TO DO => The entries below must be transcribed exactly. Leave nothing out.

DATA FOR ANALYSIS =>
------

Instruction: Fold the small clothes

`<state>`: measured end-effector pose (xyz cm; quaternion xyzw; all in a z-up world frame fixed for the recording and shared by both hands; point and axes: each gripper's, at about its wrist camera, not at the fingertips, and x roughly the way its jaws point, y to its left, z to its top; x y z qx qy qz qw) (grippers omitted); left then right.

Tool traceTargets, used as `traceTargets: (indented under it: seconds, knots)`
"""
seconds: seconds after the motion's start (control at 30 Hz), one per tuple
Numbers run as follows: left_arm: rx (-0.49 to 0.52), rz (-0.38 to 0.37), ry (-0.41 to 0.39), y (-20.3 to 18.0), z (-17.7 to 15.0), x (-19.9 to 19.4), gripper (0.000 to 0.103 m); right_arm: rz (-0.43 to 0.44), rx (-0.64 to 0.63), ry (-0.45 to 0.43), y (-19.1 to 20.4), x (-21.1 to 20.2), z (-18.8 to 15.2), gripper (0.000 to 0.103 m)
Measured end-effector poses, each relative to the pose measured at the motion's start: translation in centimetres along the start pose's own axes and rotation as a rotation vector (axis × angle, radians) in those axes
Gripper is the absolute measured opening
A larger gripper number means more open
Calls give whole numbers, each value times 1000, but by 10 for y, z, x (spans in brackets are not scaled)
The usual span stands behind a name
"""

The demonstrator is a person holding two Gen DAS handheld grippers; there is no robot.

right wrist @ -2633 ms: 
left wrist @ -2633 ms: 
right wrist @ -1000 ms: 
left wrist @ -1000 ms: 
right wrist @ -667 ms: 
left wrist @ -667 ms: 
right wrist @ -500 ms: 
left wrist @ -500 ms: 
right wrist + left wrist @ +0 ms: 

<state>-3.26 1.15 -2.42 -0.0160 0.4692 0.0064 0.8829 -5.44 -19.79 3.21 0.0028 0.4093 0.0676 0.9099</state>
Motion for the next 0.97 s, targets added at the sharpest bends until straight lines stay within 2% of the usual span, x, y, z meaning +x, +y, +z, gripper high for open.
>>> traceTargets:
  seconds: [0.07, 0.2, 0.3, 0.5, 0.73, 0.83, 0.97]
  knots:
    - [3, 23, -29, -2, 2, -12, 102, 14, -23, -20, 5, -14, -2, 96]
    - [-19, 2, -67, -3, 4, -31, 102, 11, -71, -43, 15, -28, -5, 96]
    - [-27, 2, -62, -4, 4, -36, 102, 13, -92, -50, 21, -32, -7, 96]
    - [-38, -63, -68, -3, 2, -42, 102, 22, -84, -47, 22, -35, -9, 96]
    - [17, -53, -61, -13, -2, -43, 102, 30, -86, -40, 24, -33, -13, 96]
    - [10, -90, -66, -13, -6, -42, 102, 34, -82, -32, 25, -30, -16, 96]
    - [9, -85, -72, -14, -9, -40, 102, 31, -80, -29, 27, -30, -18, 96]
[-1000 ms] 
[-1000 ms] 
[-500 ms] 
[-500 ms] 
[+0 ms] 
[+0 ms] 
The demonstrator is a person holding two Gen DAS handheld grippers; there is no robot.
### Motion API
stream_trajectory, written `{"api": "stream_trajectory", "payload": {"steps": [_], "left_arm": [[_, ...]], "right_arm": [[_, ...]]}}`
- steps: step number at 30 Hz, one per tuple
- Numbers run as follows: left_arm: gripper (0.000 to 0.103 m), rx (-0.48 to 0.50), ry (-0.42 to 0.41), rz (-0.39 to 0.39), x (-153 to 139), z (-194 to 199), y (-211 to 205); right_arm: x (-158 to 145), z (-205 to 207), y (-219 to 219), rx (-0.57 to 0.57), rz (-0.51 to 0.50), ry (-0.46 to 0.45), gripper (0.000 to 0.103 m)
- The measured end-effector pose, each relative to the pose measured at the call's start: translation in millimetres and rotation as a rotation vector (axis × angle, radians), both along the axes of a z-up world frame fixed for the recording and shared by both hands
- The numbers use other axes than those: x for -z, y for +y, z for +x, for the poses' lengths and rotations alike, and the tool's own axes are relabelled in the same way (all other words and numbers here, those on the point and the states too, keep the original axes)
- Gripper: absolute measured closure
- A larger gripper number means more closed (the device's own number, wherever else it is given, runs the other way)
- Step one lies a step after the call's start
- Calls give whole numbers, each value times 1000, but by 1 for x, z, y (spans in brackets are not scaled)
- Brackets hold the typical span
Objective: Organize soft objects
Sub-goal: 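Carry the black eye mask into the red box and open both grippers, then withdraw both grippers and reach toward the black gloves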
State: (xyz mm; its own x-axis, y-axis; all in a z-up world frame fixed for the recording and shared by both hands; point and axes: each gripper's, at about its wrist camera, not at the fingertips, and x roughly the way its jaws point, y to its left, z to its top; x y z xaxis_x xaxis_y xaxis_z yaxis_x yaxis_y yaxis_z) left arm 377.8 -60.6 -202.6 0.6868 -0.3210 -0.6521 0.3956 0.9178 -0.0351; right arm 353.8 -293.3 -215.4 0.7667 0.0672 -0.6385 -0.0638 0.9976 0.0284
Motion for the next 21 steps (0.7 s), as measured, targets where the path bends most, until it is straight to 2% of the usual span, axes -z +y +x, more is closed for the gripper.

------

WRITTEN RESPONSE =>
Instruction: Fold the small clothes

`<state>`: measured end-effector pose (xyz cm; quaternion xyzw; all in a z-up world frame fixed for the recording and shared by both hands; point and axes: each gripper's, at about its wrist camera, not at the fingertips, and x roughly the way its jaws point, y to its left, z to its top; x y z qx qy qz qw) (grippers omitted); left then right.

Tool traceTargets, used as `traceTargets: (indented under it: seconds, knots)`
"""
seconds: seconds after the motion's start (control at 30 Hz), one per tuple
Numbers run as follows: left_arm: rx (-0.49 to 0.52), rz (-0.38 to 0.37), ry (-0.41 to 0.39), y (-20.3 to 18.0), z (-17.7 to 15.0), x (-19.9 to 19.4), gripper (0.000 to 0.103 m); right_arm: rz (-0.43 to 0.44), rx (-0.64 to 0.63), ry (-0.45 to 0.43), y (-19.1 to 20.4), x (-21.1 to 20.2), z (-18.8 to 15.2), gripper (0.000 to 0.103 m)
Measured end-effector poses, each relative to the pose measured at the motion's start: translation in centimetres along the start pose's own axes and rotation as a rotation vector (axis × angle, radians) in those axes
Gripper is the absolute measured opening
A larger gripper number means more open
Calls give whole numbers, each value times 1000, but by 10 for y, z, x (spans in brackets are not scaled)
The usual span stands behind a name
"""

The demonstrator is a person holding two Gen DAS handheld grippers; there is no robot.

right wrist @ -2633 ms: 
left wrist @ -2633 ms: 
right wrist @ -1000 ms: 
left wrist @ -1000 ms: 
right wrist @ -667 ms: 
left wrist @ -667 ms: 
right wrist @ -500 ms: 
left wrist @ -500 ms: 
right wrist + left wrist @ +0 ms: 

<state>-3.26 1.15 -2.42 -0.0160 0.4692 0.0064 0.8829 -5.44 -19.79 3.21 0.0028 0.4093 0.0676 0.9099</state>
Motion for the next 0.97 s, targets added at the sharpest bends until straight lines stay within 2% of the usual span, x, y, z meaning +x, +y, +z, gripper high for open.
>>> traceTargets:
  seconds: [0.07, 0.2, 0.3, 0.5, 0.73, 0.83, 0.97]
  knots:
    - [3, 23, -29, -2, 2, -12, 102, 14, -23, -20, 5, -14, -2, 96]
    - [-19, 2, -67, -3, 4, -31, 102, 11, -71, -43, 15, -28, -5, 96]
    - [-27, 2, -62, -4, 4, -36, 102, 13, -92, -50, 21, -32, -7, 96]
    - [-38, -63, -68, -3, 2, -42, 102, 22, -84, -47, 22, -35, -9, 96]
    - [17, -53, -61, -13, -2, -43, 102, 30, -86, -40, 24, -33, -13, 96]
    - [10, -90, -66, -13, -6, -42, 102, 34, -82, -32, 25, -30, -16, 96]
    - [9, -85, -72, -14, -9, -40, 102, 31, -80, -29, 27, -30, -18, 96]
[-1000 ms] 
[-1000 ms] 
[-500 ms] 
[-500 ms] 
[+0 ms] 
[+0 ms] 
The demonstrator is a person holding two Gen DAS handheld grippers; there is no robot.
### Motion API
stream_trajectory, written `{"api": "stream_trajectory", "payload": {"steps": [_], "left_arm": [[_, ...]], "right_arm": [[_, ...]]}}`
- steps: step number at 30 Hz, one per tuple
- Numbers run as follows: left_arm: gripper (0.000 to 0.103 m), rx (-0.48 to 0.50), ry (-0.42 to 0.41), rz (-0.39 to 0.39), x (-153 to 139), z (-194 to 199), y (-211 to 205); right_arm: x (-158 to 145), z (-205 to 207), y (-219 to 219), rx (-0.57 to 0.57), rz (-0.51 to 0.50), ry (-0.46 to 0.45), gripper (0.000 to 0.103 m)
- The measured end-effector pose, each relative to the pose measured at the call's start: translation in millimetres and rotation as a rotation vector (axis × angle, radians), both along the axes of a z-up world frame fixed for the recording and shared by both hands
- The numbers use other axes than those: x for -z, y for +y, z for +x, for the poses' lengths and rotations alike, and the tool's own axes are relabelled in the same way (all other words and numbers here, those on the point and the states too, keep the original axes)
- Gripper: absolute measured closure
- A larger gripper number means more closed (the device's own number, wherever else it is given, runs the other way)
- Step one lies a step after the call's start
- Calls give whole numbers, each value times 1000, but by 1 for x, z, y (spans in brackets are not scaled)
- Brackets hold the typical span
Objective: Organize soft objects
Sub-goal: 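Carry the black eye mask into the red box and open both grippers, then withdraw both grippers and reach toward the black gloves
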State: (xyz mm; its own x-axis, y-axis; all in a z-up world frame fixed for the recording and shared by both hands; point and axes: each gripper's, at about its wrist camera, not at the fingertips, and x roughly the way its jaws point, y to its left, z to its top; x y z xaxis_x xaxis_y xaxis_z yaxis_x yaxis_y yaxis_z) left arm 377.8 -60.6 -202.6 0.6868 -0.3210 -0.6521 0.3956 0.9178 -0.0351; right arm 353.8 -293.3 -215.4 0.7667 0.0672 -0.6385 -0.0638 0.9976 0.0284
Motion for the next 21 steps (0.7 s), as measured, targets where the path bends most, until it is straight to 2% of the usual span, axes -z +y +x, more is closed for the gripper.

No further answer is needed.